Oily suspensions can, for example, be prepared by suspending at least one compound of Formula (I) and/or at least one pharmaceutically acceptable salt thereof in either a vegetable oil, such as, for example, arachis oil, sesame oil, and coconut oil; or in mineral oil, such as, for example, liquid paraffin. An oily suspension can also contain at least one thickening agent, such as, for example, beeswax, hard paraffin, and cetyl alcohol.
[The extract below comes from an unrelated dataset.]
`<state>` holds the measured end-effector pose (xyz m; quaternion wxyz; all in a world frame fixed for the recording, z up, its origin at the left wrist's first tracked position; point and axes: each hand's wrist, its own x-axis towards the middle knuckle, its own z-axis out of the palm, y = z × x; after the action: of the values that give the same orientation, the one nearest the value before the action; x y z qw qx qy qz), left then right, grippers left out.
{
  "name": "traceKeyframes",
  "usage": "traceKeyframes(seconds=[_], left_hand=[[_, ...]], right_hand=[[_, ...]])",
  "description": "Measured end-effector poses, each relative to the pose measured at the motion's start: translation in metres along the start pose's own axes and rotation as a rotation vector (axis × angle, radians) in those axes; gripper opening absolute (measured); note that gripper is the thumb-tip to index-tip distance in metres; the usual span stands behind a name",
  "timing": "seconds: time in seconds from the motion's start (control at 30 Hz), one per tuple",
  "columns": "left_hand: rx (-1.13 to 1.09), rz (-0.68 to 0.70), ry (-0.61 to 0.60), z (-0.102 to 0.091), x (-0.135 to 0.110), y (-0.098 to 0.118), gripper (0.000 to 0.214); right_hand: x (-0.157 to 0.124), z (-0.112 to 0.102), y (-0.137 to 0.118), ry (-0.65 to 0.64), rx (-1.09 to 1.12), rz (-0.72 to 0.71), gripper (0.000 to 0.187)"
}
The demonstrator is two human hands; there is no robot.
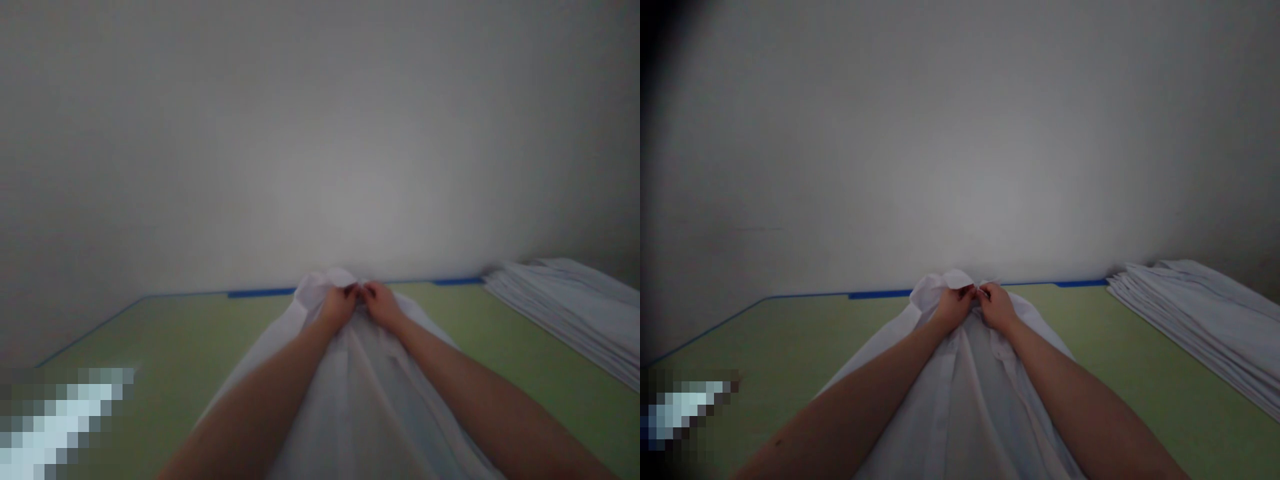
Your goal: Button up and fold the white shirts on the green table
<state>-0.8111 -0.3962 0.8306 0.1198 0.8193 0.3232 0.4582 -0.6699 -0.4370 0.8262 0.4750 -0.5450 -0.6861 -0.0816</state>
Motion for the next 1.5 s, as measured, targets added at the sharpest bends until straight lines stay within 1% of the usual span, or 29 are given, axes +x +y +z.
traceKeyframes(seconds=[0.17,0.37,0.5,0.63,0.8,0.9,0.97,1.1,1.17,1.27,1.4,1.5], left_hand=[[0.045,0.063,-0.007,-0.001,-0.001,0.003,0.024],[0.123,0.083,-0.003,-0.002,-0.003,0.005,0.026],[0.222,0.101,-0.024,-0.004,-0.006,0.007,0.029],[0.336,0.100,-0.057,-0.010,-0.008,0.011,0.032],[0.430,0.126,-0.069,-0.016,-0.009,0.015,0.035],[0.443,0.133,-0.080,-0.017,-0.009,0.016,0.035],[0.439,0.131,-0.104,-0.018,-0.009,0.017,0.034],[0.401,0.135,-0.119,-0.019,-0.008,0.018,0.034],[0.389,0.146,-0.129,-0.019,-0.008,0.017,0.034],[0.373,0.173,-0.133,-0.018,-0.008,0.015,0.032],[0.269,0.173,-0.119,-0.016,-0.009,0.013,0.029],[0.065,0.165,-0.116,-0.012,-0.009,0.014,0.032]], right_hand=[[0.004,-0.003,0.002,-0.024,0.074,0.080,0.024],[0.006,-0.007,0.003,-0.071,0.219,0.145,0.025],[0.005,-0.010,0.001,-0.100,0.324,0.197,0.020],[0.004,-0.012,-0.002,-0.121,0.400,0.247,0.020],[0.002,-0.013,-0.005,-0.151,0.308,0.227,0.019],[0.001,-0.015,-0.006,-0.155,0.311,0.217,0.020],[0.000,-0.017,-0.007,-0.159,0.333,0.194,0.022],[-0.002,-0.021,-0.009,-0.179,0.370,0.095,0.024],[-0.002,-0.021,-0.009,-0.187,0.372,0.092,0.023],[-0.001,-0.018,-0.006,-0.196,0.314,0.105,0.027],[-0.001,-0.015,-0.002,-0.119,0.226,0.148,0.026],[-0.001,-0.014,-0.002,-0.047,0.186,0.166,0.026]])
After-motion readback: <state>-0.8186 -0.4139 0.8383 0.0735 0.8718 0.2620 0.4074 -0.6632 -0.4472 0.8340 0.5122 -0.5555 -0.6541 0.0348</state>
In order to provide a palatable oily suspension, at least one of the sweetening agents already described herein above, and/or at least one flavoring agent can be added to the oily suspension. An oily suspension can further contain at least one preservative, including, but not limited to, for example, an anti-oxidant, such as, for example, butylated hydroxyanisol, and alpha-tocopherol.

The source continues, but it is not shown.